**What is being asked:**
Everything from the line containing "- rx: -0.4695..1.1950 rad" to the last line of the listing below should be restated exactly, both ends included, with nothing added and the pictures omitted.

**Information shown:**
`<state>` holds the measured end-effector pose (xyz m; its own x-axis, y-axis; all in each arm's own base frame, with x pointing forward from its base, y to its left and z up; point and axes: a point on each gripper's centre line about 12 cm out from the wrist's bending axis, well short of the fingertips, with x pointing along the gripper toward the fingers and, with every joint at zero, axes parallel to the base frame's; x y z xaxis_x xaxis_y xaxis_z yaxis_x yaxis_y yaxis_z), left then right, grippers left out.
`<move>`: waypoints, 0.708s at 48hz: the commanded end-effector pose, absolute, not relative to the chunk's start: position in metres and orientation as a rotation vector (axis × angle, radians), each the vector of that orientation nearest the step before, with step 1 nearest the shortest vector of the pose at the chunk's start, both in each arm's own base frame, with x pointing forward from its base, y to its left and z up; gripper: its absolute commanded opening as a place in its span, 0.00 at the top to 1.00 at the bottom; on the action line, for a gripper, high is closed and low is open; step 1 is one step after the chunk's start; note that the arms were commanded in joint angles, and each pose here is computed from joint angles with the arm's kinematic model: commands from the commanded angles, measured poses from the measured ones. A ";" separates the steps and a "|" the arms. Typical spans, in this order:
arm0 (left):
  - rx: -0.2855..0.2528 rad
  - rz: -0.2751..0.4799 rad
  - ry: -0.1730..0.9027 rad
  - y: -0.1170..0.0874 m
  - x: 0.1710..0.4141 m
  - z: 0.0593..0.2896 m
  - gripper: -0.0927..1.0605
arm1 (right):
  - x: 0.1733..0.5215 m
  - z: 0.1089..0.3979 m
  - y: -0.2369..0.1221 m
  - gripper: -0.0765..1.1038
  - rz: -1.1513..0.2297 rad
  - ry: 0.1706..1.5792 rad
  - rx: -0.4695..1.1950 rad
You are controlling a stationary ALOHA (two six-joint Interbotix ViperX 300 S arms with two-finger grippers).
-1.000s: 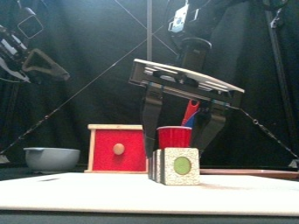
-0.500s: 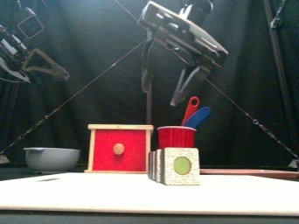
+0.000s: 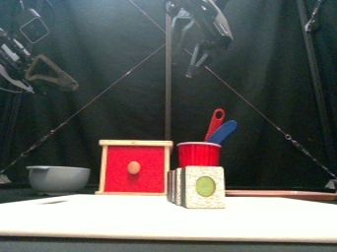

**Expected answer:**
  - rx: -0.4695..1.1950 rad
You are controlling a stationary ALOHA (two six-joint Interbotix ViperX 300 S arms with two-finger grippers).
-1.000s: 
-0.500s: 
+0.000s: 

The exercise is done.